Meaning in Work: Choose To Be and Be Free

When I was a congregational rabbi, one of my primary duties was to comfort the dying, and one of the services I would offer was confessional. From religious Jews to devout Catholics, secular Atheists to spiritual seekers, it was almost always filled with similar confessions.

“I wish I would have done this, or not done that.”

“I should have pursued this path or that passion.”

“If I could go back, I would have been less angry and more loving.”

However, something I never, ever heard is best summed up by Rabbi Harold Kushner: “No one ever said on their deathbed, ‘I wish I’d spent more time at the office.’”

It is true. Nobody I have ever shared this with, not even the Hedge Fund managers, the surgeons, nor the Silicon Valley serial entrepreneurs, have challenged this. No one!

We know this. 

We get this. 

Yet, very, very few of us live up to this. Sure, we say it, but the truth is, most of us spend way too much time in the office. I know I do.

Look, it’s hard not to. It was hard enough before cell phones and laptops. It is virtually impossible in our post-Covid, always connected, commute from the bedroom to the home office and show up on your Zoom call dressed only from the waist up (or is that just me?) reality. 

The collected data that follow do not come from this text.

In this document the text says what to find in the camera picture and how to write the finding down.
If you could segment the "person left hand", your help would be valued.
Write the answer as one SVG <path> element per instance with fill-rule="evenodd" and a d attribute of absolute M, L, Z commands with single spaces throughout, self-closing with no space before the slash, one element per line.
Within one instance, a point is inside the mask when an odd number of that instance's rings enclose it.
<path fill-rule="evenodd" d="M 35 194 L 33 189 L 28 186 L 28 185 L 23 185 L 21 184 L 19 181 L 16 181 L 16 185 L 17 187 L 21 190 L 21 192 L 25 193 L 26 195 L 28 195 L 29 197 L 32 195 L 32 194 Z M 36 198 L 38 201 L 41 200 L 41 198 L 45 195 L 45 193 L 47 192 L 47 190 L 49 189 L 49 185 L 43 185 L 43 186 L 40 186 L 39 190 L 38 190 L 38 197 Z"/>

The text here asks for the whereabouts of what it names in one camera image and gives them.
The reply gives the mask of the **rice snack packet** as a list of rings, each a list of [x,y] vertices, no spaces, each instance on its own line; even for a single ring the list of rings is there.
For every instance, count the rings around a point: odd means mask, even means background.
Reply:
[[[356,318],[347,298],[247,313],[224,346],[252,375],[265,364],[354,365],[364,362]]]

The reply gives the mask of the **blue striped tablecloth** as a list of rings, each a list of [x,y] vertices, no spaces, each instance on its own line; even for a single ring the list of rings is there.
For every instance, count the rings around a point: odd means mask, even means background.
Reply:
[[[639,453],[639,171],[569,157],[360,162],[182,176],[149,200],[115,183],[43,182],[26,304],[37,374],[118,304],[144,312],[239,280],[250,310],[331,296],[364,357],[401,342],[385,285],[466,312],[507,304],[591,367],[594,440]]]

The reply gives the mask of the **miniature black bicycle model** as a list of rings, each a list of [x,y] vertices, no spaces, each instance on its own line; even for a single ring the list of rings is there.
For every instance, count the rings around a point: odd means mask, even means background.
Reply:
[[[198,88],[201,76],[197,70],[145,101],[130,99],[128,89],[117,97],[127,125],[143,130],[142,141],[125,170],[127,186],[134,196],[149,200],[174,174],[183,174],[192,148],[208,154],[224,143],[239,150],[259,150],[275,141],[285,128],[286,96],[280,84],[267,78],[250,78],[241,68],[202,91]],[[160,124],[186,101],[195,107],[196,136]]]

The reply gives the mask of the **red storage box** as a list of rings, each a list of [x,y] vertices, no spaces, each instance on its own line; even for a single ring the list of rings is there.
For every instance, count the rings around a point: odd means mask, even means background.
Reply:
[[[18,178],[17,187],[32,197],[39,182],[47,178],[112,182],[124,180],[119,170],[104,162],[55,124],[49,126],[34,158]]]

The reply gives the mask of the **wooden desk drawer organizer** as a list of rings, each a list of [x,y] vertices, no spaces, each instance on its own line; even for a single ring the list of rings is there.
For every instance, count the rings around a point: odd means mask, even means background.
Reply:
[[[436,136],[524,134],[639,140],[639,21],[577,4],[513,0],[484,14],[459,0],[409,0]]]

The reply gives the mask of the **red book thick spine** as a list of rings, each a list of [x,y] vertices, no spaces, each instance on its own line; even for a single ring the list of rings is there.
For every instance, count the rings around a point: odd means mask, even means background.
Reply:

Today, home is no longer home. Work is everywhere you have a cell signal. And we are, as it has been said, human doings not human beings. Make no mistake about it, all this doing comes with a price.

I see the price every day in guiding some of the most outwardly successful men and women, people at the peak of their careers and the height of their lives, who simply can’t shut it down. They want to. They know they need to, but they don’t, won’t–or worse yet–can’t. 

Even with the negative physical, mental, emotional, and relationship consequences of this, in my opinion, the heftiest price of all is the spiritual toll this takes.

After all, in the end, all we really have and truly own is our free will, power to choose, and ability to respond to our circumstances and not to become enslaved by them. This is a gift; the true definition of freedom. Yet, anyone who has gotten caught up in the human-doing-work-rut, as I have, knows that when we are in it, we are anything but free. 

I don’t care how much power you wield in your profession or how much money you have in the bank, you feel anything but free. You become a victim of your success. The higher you climb, the more is expected of you, and those of us ladder climbers know that no one expects more of us than ourselves. The doing never ends. There is simply always more to do on the list, it’s never enough and worse yet, we are never enough. When we are doing, we are worthy. When we stop doing, we start to question our worth. The curse of human doing is that it becomes impossible to not do; it becomes impossible to just be.

We can’t sit still.

We can’t stop checking our emails.

We can’t be fully present with our loved ones.

We feel trapped, enslaved and eventually, it feels meaningless. 

As the saying goes, “I climbed the ladder of success only to discover, it was leaning against the wrong wall.” 

Simply put, in all the doing, we have stopped being and forfeited our true power: the power to choose. Ultimately, we are anything but free–free not to do; free to just be.

However, there is a way back to being free, to take back your power to choose your path, to respond to your circumstances, to stop doing and start being. As my mentor, Dr. Viktor Frankl taught, “Between stimulus and response, there is a space. In that space lies our freedom and our power to choose our response. In our response lies our growth and our happiness.”

We need to…

  • Choose to stop reacting to all the stimuli and start responding to our life.

  • Choose to find some space, create some space, take some space, and get clear about what we’re doing. Get committed to what we’re not going to do.

  • Choose to sit, to get still, and to get comfortable with not doing–just being.

  • Choose to look forward and imagine the day when we will be upon our deathbed and ask ourselves what we will regret–and it won’t be not spending enough time in the office.

Above all else, choose to return to who we are, what we are, and why we are here. We are not here to be human doings–not to do more, or produce more or become more. We are here to be human beings–to be present, to be enough, to be free. So take back your power and choose to let go of your human doing and return to your human being–being human, being present, and being free.